━━━ Source material

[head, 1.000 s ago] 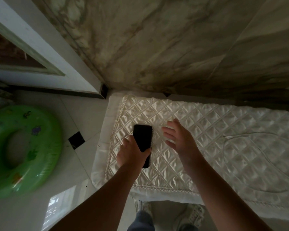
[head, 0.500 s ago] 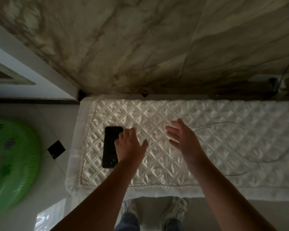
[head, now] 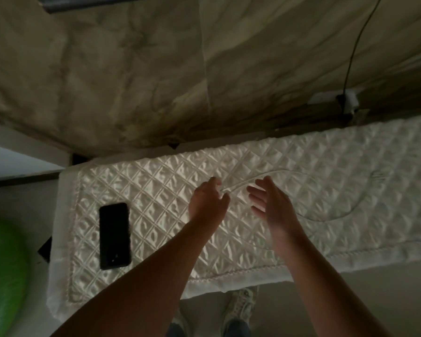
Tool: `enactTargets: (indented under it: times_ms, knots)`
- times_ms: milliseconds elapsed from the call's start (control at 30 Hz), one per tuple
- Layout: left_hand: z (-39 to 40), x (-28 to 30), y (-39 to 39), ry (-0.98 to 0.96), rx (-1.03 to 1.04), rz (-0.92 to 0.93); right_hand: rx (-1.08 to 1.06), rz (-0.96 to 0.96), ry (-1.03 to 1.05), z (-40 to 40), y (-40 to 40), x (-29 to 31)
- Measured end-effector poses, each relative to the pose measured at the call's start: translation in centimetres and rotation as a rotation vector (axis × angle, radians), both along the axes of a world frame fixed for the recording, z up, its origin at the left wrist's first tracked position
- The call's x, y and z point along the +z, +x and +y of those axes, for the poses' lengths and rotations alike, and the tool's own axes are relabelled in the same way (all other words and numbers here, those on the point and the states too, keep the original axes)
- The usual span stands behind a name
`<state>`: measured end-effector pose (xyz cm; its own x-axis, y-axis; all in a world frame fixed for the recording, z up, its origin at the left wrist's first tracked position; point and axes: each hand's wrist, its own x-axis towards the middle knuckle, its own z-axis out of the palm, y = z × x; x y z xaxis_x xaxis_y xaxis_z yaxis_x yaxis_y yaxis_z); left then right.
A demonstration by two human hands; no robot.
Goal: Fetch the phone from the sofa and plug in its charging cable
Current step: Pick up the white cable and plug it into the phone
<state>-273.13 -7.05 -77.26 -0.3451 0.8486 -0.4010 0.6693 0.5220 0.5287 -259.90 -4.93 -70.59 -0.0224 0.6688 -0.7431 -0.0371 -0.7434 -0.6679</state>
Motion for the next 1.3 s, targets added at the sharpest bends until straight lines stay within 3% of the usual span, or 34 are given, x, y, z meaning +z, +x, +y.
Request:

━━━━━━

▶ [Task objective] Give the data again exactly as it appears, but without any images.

▶ [Exercise answer]
[head, 1.000 s ago] 
[head, 0.500 s ago] 
[head, now] 
Tool: `enactTargets: (indented under it: times_ms, knots)`
- times_ms: milliseconds elapsed from the call's start (control at 30 Hz), one per tuple
- Layout: left_hand: z (-39 to 40), x (-28 to 30), y (-39 to 39), ry (-0.98 to 0.96), rx (-1.03 to 1.04), rz (-0.92 to 0.93); right_hand: rx (-1.08 to 1.06), rz (-0.96 to 0.96), ry (-1.03 to 1.05), z (-40 to 40), y (-40 to 40), x (-29 to 31)
- Measured end-effector poses, each relative to the pose measured at the call's start: translation in centimetres and rotation as a rotation vector (axis × angle, radians), both along the axes of a world frame fixed for the recording, z up, its origin at the left wrist's first tracked position
- The call's x, y and z point along the +z, +x and +y of those axes, for the poses' lengths and rotations alike, and the tool's own axes are relabelled in the same way (all other words and numbers here, those on the point and the states too, keep the original axes)
- The usual span stands behind a name
`<state>`: measured end-effector pose (xyz cm; its own x-axis, y-axis; all in a world frame fixed for the recording, z up, its origin at the left wrist's first tracked position; point and axes: each hand's wrist, its own x-axis towards the middle knuckle, its own z-axis out of the palm, y = z × x; x y z xaxis_x xaxis_y xaxis_z yaxis_x yaxis_y yaxis_z); left then right.
A demonstration by two human hands; no robot.
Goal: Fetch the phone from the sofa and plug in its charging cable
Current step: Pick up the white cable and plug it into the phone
<state>-273.13 -7.05 -77.26 -0.3451 0.8486 -0.4010 0.6693 0.5220 0.5287 -259.90 -4.93 -70.59 -0.0224 0.6688 -0.7431 -0.0371 -0.7434 -0.6679</state>
Motion for the next 1.3 s, targets added at the sharpest bends until straight lines stay within 3% of the usual span, or 34 are given, x, y, z meaning +z, +x, +y.
Request:

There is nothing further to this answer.